La réforme voulue par la direction de la HEAR en 2024 est un cas d'école de ce durcissement sélectif. Il s'agissait alors de réduire de moitié le nombre de places en première année et de déplacer celle-ci entièrement à Mulhouse, supprimer des postes, etc. Cette réforme traduisait parfaitement les aspirations du gouvernement pour l'ensemble des écoles d'art : le projet de Rachida Dati était alors de supprimer progressivement la première année en la remplaçant par l'année de prépa, en autorisant celles-ci à délivrer des ECTS. La réforme avait cependant été défaite par une lutte exemplaire, conjuguant grève des enseignants lors des concours d'entrée et occupation de l'école par les étudiants. Cependant, la direction revient depuis à la charge par diverses mesures.

Pour la fin des concours d'entrée et la gratuité des études !

La conclusion à tirer de tous ces éléments est que, depuis le moment où nous commençons à nourrir un intérêt pour l'art jusqu'à notre entrée dans le monde professionnel (où de nouvelles formes de compétition et de sélection nous attendent), nous sommes conditionnés à un système d'une violence inouïe. Tout est organisé pour que nous acceptions de nous mettre en concurrence de manière permanente avec nos camarades de classe, de promo, puis nos collègues. Nous sommes fatalement amenés à reproduire cette brutalité sur différents plans. Dans ce cadre, la lutte pour un art idéologiquement et matériellement libre et accessible à toutes et tous doit obligatoirement passer par une rupture totale avec le mirage de la méritocratie. C'est par cette voie seulement que nous pourrons en finir avec l'isolement alimenté par les mythes du talent et du génie, et faire réellement de l'art un vecteur d'émancipation collective.

Contre l'élitisme et la sélection, qui privent d'accès aux études d'art l'écrasante majorité des enfants de classes populaires, il faut exiger la fin des concours d'entrée ainsi que la gratuité totale et effective des études (suppression des frais d'inscription, gratuité du matériel, etc).
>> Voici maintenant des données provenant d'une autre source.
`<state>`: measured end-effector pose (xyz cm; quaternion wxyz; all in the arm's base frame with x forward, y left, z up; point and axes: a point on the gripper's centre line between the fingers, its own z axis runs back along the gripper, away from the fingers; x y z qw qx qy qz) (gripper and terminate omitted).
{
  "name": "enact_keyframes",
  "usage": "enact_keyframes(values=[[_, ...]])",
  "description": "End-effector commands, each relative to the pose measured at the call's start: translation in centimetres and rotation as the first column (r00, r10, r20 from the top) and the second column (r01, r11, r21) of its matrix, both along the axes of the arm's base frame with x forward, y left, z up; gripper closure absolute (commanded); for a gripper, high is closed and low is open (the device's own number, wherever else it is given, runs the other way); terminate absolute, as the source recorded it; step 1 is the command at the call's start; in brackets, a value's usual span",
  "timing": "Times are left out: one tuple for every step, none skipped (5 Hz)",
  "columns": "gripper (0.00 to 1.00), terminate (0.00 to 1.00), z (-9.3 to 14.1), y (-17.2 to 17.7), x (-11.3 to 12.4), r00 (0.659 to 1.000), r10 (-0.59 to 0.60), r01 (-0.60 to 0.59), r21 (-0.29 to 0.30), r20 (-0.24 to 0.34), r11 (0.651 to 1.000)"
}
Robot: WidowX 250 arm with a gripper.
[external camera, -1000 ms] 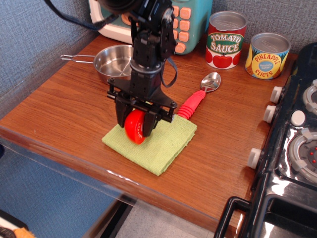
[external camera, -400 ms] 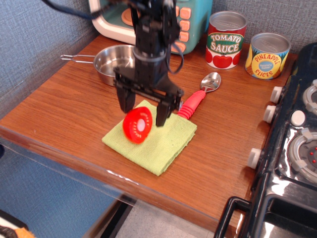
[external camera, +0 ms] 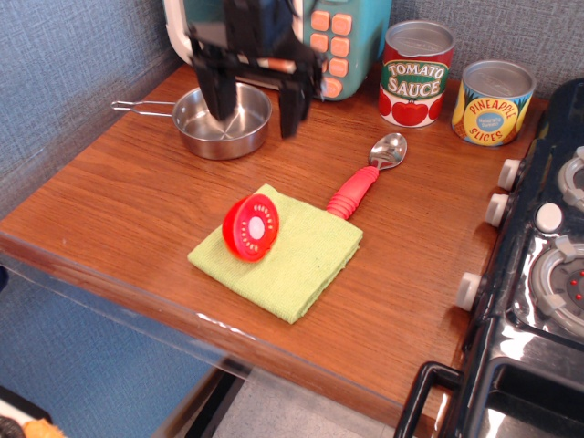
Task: Put the red pepper on the yellow cloth.
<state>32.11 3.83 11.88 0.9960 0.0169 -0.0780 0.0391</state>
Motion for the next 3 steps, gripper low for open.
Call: enact_keyframes(values=[[0.00,0.00,-0.46,1.62,0.18,0.999,-0.036,0.035,-0.019,-0.032,0.999],[0.00,0.00,-0.46,1.62,0.18,0.999,-0.036,0.035,-0.019,-0.032,0.999],[0.00,1.00,-0.46,1.62,0.18,0.999,-0.036,0.035,-0.019,-0.032,0.999]])
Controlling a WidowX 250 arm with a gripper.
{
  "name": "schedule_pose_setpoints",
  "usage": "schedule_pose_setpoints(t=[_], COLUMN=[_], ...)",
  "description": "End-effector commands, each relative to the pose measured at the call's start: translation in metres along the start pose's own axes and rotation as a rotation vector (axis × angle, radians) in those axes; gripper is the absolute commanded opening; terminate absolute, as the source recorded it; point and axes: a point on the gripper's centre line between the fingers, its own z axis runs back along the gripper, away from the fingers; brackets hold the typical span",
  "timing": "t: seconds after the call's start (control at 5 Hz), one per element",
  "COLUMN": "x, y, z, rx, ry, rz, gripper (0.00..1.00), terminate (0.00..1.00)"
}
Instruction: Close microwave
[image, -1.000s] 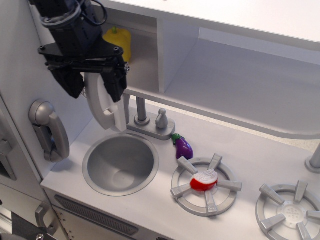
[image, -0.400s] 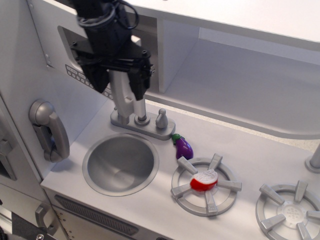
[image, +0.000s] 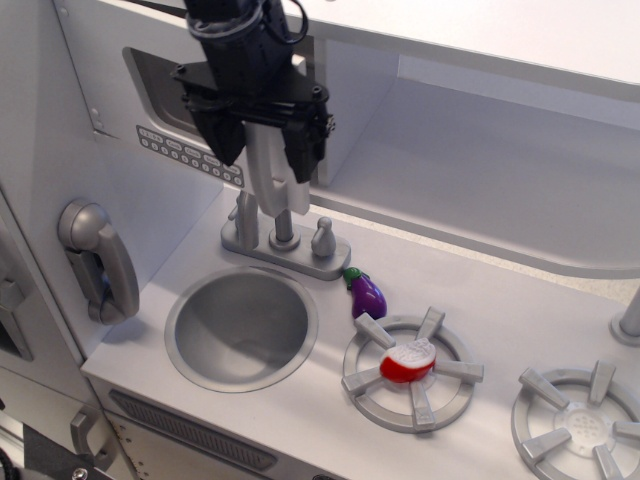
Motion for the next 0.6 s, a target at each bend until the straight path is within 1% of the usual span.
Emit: schedule_pose_setpoints(t=[0.0, 0.2, 0.4], x=[0.024, 0.034, 0.039], y=[-0.008, -0.007, -0.007], z=[0.009, 0.009, 0.012], rx=[0.003, -0.005, -0.011], ry=[-0.182, -0.279, -0.351], rz=[-0.034, -0.029, -0.043], gripper=[1.0, 1.0, 1.0], terminate=[0.0, 0.0, 0.0])
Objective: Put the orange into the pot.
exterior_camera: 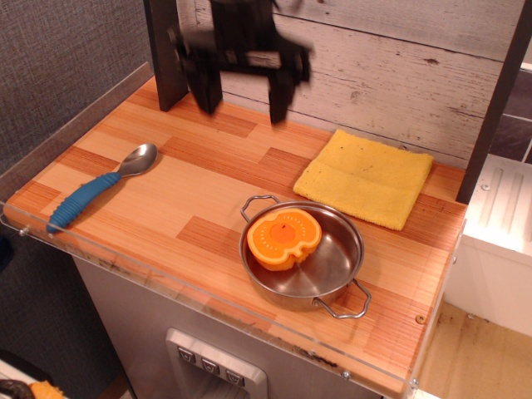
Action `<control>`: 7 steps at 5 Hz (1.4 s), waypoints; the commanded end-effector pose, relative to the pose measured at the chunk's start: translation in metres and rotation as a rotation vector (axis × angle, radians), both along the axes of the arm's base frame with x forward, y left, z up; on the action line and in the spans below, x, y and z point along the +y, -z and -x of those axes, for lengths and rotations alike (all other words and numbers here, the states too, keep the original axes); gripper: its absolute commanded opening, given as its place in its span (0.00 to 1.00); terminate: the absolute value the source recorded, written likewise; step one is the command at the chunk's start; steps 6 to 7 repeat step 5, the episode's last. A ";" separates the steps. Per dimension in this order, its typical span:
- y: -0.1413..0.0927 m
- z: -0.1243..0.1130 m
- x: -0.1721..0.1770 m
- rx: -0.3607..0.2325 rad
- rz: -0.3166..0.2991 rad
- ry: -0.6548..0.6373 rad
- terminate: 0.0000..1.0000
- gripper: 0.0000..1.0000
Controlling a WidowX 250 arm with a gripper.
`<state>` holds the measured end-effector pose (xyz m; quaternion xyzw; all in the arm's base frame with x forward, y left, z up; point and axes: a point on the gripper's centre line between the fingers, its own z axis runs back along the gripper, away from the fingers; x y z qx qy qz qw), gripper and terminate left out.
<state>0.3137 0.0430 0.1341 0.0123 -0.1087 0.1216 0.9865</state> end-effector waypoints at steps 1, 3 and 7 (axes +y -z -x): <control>0.003 -0.017 0.038 0.071 0.011 0.072 0.00 1.00; 0.015 -0.022 0.040 0.121 0.004 0.184 0.00 1.00; 0.016 -0.021 0.044 0.154 0.009 0.194 1.00 1.00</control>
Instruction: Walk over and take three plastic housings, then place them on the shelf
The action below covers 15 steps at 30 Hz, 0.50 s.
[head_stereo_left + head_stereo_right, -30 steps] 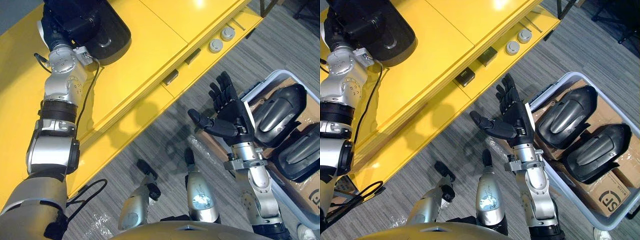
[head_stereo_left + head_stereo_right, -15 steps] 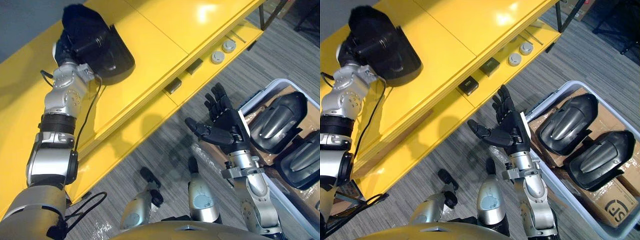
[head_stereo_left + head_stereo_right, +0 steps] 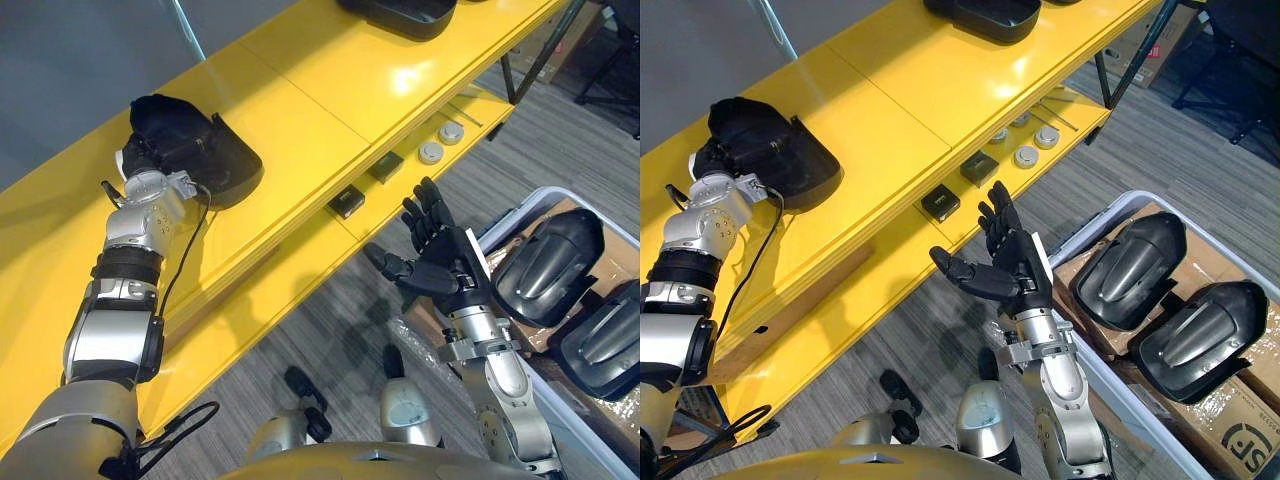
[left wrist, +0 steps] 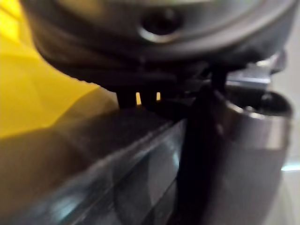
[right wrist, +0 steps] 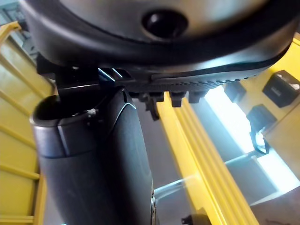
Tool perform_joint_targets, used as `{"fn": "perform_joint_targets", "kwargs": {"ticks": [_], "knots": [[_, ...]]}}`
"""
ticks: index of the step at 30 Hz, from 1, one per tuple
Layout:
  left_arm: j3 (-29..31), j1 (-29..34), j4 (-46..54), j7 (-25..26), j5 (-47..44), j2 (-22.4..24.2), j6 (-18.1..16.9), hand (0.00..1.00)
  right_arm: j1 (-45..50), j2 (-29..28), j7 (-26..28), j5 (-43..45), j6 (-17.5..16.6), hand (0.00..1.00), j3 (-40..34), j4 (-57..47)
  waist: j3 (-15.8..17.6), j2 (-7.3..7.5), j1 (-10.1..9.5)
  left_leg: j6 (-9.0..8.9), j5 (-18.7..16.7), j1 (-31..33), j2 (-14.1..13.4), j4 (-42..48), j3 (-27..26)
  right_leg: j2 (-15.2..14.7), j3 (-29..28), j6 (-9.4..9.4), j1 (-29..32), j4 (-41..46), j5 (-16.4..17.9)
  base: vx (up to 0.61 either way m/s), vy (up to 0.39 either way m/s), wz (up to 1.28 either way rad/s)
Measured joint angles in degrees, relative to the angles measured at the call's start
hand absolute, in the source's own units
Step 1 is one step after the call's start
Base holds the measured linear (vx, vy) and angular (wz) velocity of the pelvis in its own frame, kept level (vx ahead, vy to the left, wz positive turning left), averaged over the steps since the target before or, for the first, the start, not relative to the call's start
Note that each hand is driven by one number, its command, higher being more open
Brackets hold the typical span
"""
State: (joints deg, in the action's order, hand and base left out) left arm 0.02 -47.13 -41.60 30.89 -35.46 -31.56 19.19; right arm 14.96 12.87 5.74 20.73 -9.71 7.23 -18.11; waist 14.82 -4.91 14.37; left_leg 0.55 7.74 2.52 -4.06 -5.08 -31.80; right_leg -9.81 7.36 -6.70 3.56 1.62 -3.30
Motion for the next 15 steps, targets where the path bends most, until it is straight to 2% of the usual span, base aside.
{"fn": "perform_joint_targets", "kwargs": {"ticks": [3, 5, 9, 11, 15], "knots": [[1.0, 0.0, -1.7, 2.4, 4.9, 0.2, 1.7, 1.00, 0.0, 0.2, 0.0, 0.0, 0.6, 1.00, 0.8, 0.0, -0.8, 0.18, 0.00, -0.26, -0.1, 0.0, -0.1, 0.0, 0.0, 0.1, 0.0, 0.11, 0.0, 0.0, 0.1, 0.00, 0.000, 0.00], [1.7, 0.0, -2.4, 3.3, 11.1, 0.2, 4.0, 1.00, 0.0, 0.3, 0.0, 0.0, 0.6, 1.00, 1.3, 0.0, -0.8, 0.22, 0.01, -0.31, -0.1, 0.0, -0.1, 0.0, 0.0, 0.1, 0.0, 0.11, 0.0, 0.0, 0.1, 0.00, 0.000, 0.00], [2.2, -1.0, -2.5, 3.9, 16.2, -0.1, 8.5, 1.00, 0.2, 0.4, 0.1, 0.0, 0.6, 1.00, 2.6, 0.0, -0.9, 0.20, 0.03, -0.38, -0.1, 0.0, -0.1, 0.1, 0.0, 0.1, 0.0, 0.13, 0.1, 0.2, 0.1, 0.00, 0.000, 0.00], [2.2, -2.5, -3.1, 1.7, 18.8, -0.7, 12.2, 1.00, 0.4, 0.4, 0.1, 0.0, 0.7, 1.00, 3.0, 0.0, -0.9, 0.19, 0.01, -0.37, -0.1, 0.1, -0.1, 0.2, 0.1, 0.1, 0.1, 0.16, 0.1, 0.3, 0.1, 0.00, 0.000, 0.00], [2.2, -2.9, -3.1, -1.4, 20.6, -1.6, 13.6, 1.00, 0.5, 0.4, 0.1, 0.0, 1.0, 1.00, 3.0, 0.0, -0.9, 0.15, -0.01, -0.27, 0.1, 0.1, 0.0, 0.2, 0.3, 0.1, 0.1, 0.32, 0.1, 0.5, 0.2, 0.00, 0.000, 0.00]]}}
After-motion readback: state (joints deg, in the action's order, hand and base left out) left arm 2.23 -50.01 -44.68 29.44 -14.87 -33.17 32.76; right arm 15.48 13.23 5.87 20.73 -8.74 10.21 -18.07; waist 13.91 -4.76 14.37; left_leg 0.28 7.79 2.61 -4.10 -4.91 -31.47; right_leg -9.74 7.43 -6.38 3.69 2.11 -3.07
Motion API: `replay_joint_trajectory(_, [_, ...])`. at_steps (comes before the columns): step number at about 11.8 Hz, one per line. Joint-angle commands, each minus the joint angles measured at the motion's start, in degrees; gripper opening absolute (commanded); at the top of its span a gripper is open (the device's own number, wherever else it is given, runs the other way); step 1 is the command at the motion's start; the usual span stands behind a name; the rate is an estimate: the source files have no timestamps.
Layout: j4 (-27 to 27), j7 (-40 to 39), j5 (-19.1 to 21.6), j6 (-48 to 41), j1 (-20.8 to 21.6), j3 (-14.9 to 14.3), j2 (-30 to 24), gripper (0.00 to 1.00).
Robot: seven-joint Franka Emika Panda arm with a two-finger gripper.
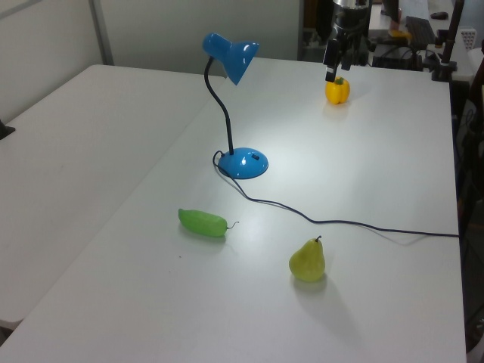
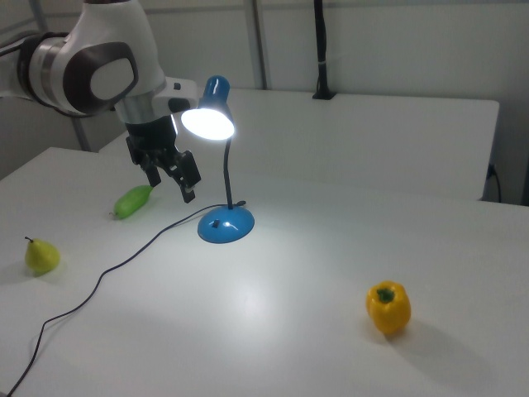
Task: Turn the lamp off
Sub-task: 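Move the gripper toward the blue lamp's round base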
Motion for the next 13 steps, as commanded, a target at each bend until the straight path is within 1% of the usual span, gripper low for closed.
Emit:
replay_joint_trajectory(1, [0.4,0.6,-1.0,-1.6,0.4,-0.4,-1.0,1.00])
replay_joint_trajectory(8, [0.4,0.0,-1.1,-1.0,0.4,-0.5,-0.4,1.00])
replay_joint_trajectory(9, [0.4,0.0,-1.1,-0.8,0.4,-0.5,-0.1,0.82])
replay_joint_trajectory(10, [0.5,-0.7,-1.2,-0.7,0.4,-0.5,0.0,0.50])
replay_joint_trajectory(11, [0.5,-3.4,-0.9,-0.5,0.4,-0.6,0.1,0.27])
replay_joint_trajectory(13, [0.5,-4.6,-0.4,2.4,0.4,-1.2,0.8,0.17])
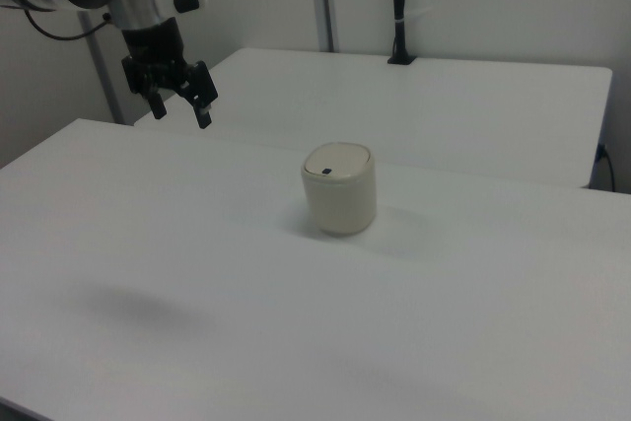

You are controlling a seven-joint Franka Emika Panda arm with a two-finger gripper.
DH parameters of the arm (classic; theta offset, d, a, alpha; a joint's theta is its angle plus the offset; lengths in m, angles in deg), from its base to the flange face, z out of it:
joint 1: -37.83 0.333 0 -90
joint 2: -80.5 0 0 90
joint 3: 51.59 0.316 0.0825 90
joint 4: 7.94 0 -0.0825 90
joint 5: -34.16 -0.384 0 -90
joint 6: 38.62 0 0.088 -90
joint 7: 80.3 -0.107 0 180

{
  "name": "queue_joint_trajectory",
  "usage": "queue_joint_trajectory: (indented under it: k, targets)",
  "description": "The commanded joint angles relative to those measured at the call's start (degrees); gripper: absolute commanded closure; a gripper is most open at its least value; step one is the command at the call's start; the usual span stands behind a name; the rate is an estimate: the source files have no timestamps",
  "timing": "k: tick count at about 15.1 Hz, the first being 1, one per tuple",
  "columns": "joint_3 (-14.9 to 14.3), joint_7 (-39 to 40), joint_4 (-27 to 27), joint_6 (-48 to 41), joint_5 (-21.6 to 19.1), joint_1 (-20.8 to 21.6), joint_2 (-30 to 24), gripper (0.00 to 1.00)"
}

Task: Open the trash bin
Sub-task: 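Move the gripper from its raised pose toward the cream trash bin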

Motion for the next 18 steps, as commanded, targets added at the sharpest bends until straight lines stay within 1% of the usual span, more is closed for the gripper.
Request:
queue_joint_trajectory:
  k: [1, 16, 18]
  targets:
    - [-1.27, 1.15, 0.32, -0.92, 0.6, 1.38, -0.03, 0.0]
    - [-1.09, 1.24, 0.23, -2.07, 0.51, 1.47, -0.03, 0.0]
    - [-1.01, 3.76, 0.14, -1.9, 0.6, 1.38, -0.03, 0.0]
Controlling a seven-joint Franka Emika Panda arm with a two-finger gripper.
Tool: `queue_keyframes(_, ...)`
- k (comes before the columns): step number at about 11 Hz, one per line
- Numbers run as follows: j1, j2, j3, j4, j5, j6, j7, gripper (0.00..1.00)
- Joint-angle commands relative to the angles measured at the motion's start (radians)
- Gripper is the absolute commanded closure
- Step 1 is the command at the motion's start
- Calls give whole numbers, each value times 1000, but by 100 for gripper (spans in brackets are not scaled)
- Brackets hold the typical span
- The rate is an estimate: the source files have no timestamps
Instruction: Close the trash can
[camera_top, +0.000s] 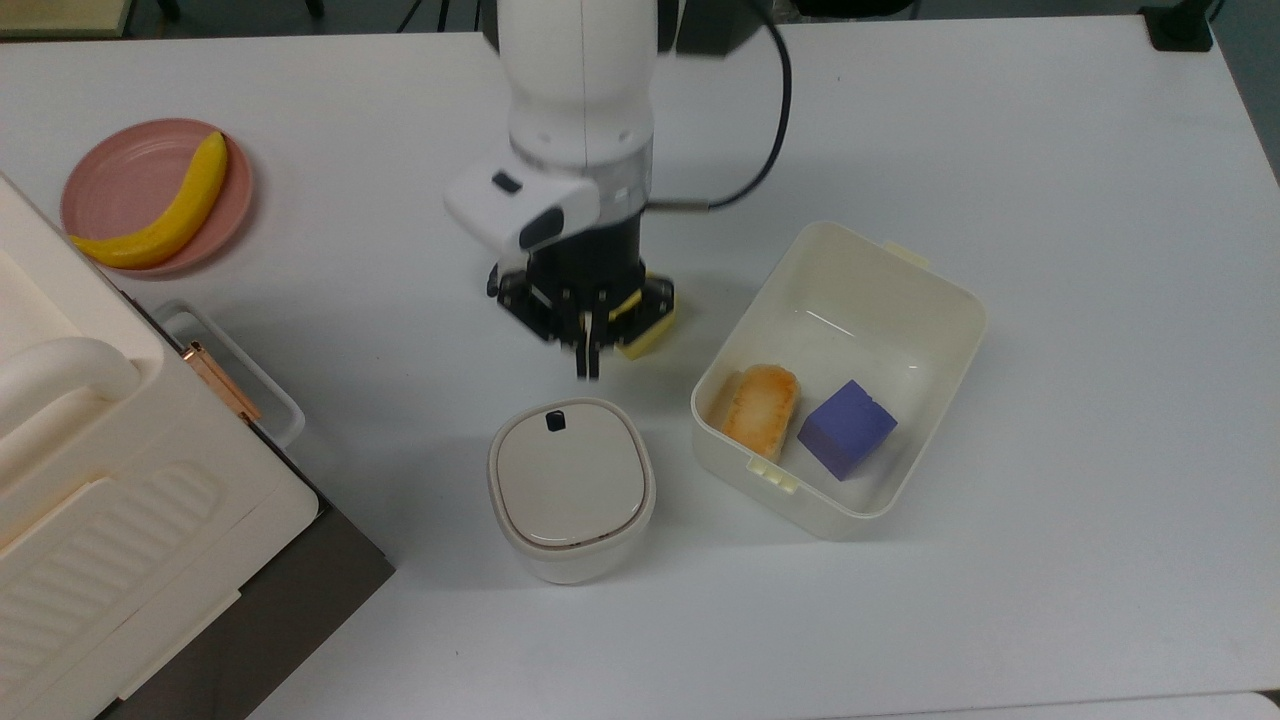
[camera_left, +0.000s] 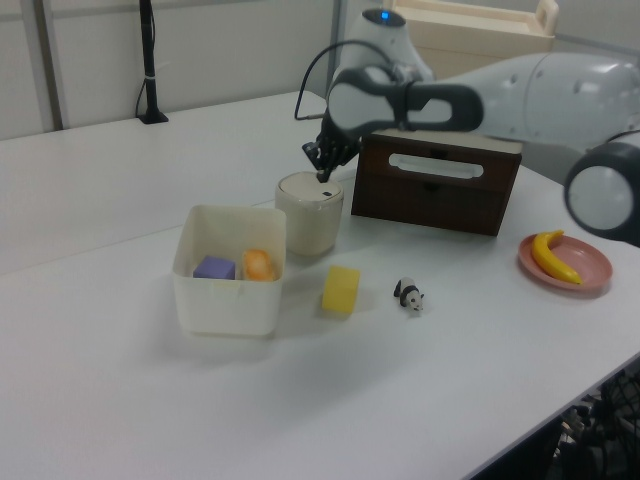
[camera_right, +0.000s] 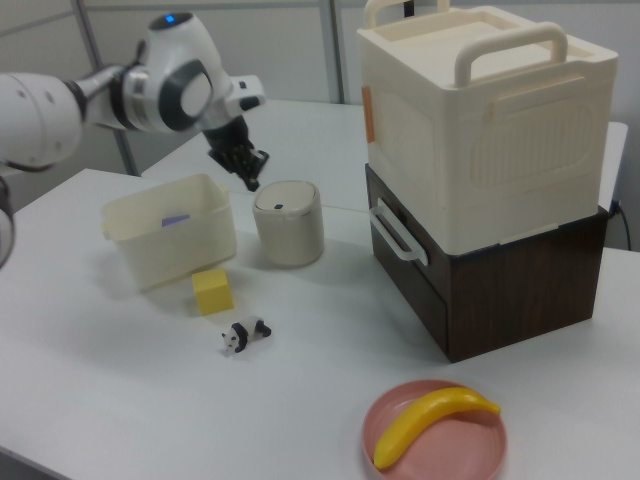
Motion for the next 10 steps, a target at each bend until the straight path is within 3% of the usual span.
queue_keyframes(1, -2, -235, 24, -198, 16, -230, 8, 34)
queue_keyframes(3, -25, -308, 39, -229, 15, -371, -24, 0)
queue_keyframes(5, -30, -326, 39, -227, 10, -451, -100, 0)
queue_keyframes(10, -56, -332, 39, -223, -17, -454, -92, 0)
De telles mesures ne peuvent être obtenues que par la lutte, en alliance avec le reste du mouvement étudiant et ses revendications. C'est pourquoi il faut s'organiser dès maintenant aux côtés des travailleurs sur nos lieux d'études, dans la droite lignée d'expériences comme l'Atelier populaire en mai 1968.

À rebours des discours qui justifient la sélection par une capacité d'accueil limitée matériellement, de telles expériences montrent qu'il est entièrement possible d'ouvrir grand les portes de nos écoles. La condition indispensable est cependant de les placer sous le contrôle des étudiants et des travailleurs, et d'en organiser le fonctionnement selon les besoins de la majorité, plutôt que ceux de la bourgeoisie et de l'impérialisme.

Je suis entré en première année dans la promo qui aurait dû subir les conséquences de la réforme de 2024. Pourtant, à la place, voilà deux ans que j'étudie dans une école où étudiants et travailleurs se sont démarqués par une combativité et une détermination sans faille. Une école comptant parmi les plus élitistes du pays, mais sur laquelle les projecteurs de la lutte de classes strasbourgeoise étaient braqués lors de la grève de 2024, mais aussi pendant le mouvement des retraites en 2023. Une école visée par les foudres de l'extrême-droite et du gouvernement lorsque des étudiants osent dénoncer les violences policières ; où les classes dominantes concentrent tout particulièrement leurs efforts pour la lisser politiquement, et où plus que jamais, nous devons nous atteler collectivement à la tâche de gâcher ces efforts.